At this stage, Austrac’s view is that there is potential serious and ongoing non-compliance with the bank’s obligations related to customer identification procedures, ongoing customer due diligence and part of a joint AML/CTF programme.

The concerns have been referred to the watchdog’s enforcement team which has started a formal investigation into five of the bank’s entities: NAB Limited, wealth mangers JBWere, trading and settlement service provider Wealthhub Securities, Medfin Australia which offers financial services to healthcare professionals and mortgage lender AFSH Nominees.

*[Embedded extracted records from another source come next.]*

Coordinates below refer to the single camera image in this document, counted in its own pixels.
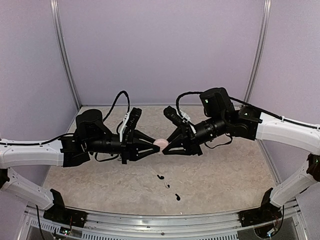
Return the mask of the left aluminium corner post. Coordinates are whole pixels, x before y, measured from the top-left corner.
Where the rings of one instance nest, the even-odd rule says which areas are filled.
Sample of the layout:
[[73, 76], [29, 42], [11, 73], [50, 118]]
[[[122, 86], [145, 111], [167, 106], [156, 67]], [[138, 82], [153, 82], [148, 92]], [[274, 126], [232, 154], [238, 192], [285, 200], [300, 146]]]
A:
[[75, 104], [76, 109], [79, 111], [82, 107], [80, 97], [78, 94], [78, 90], [73, 78], [70, 61], [68, 58], [68, 53], [64, 41], [64, 35], [63, 35], [63, 28], [62, 28], [62, 22], [60, 18], [60, 10], [59, 10], [59, 3], [57, 0], [50, 0], [50, 8], [52, 13], [52, 19], [53, 19], [53, 25], [55, 30], [55, 35], [57, 38], [57, 45], [60, 52], [60, 57], [62, 61], [62, 66], [65, 71], [66, 80], [68, 83], [68, 86], [70, 88], [71, 97], [73, 99], [73, 102]]

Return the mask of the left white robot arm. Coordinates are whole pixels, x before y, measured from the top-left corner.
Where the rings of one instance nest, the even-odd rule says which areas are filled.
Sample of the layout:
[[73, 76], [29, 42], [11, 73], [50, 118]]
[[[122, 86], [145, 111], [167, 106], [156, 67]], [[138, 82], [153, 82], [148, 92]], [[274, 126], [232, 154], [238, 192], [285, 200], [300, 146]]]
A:
[[119, 134], [112, 133], [104, 125], [100, 110], [89, 109], [76, 117], [76, 130], [73, 133], [45, 142], [1, 140], [0, 189], [49, 211], [57, 221], [66, 222], [70, 218], [70, 211], [65, 207], [61, 194], [21, 177], [13, 167], [78, 167], [90, 161], [90, 156], [95, 153], [116, 155], [126, 164], [158, 153], [160, 147], [154, 144], [155, 139], [136, 129], [141, 114], [142, 110], [135, 107], [127, 113]]

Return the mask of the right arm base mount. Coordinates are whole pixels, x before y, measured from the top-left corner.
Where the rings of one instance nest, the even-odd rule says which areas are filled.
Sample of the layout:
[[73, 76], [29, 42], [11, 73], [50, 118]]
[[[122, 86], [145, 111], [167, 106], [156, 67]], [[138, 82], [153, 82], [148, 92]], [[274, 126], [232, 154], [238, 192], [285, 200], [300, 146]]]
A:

“Austrac’s concerns emanate from historical and contemporary compliance assessments. In particular, the seriousness of self-disclosed matters presented to Austrac over a prolonged period combined with the accompanying closure rates is concerning,” the AML body wrote in a letter to the bank.

“Austrac acknowledges that NAB has invested significantly in programmes of work to mature the financial crime risk capability of the [bank]. However, despite this effort and investment over an extended period, Austrac has ongoing concerns as to whether the [bank] has the necessary systems and processes to comply with its AML/CTF obligations.”

The watchdog’s letter states it has made no decision about taking enforcement action and is not considering civil penalty proceedings at this stage. But those positions may change, it cautions.

The action by Austrac – the Australian Transaction Reports and Analysis Centre in full – were revealed in an NAB filing to the country’s ASX stock exchange.

The bank says it has disclosed AML/CTF compliance since 2017, most recently in its 2021 half-year financial report. CEO Ross McEwan added it would cooperate with Austrac in its investigations.

“NAB takes its financial crime obligations seriously. We are very aware that we need to further improve our performance in relation to these matters. We have been working to improve and clearly have more to do,” he said.

“NAB has an important role in monitoring and reporting suspicious activity and keeping Australia’s financial system, our bank and our customers safe.

“It is a key priority for everyone at NAB to uplift our financial crime capabilities, minimise risk to customers and the bank, and improve operational performance. That’s why we are so focused on getting the basics right every time to protect our customers and our bank.”

The bank says it has invested about A$800m (US$620m, €510m) since 2017 to improve its financial crime and fraud controls and has more than 1,200 people dedicated to managing financial crime risks.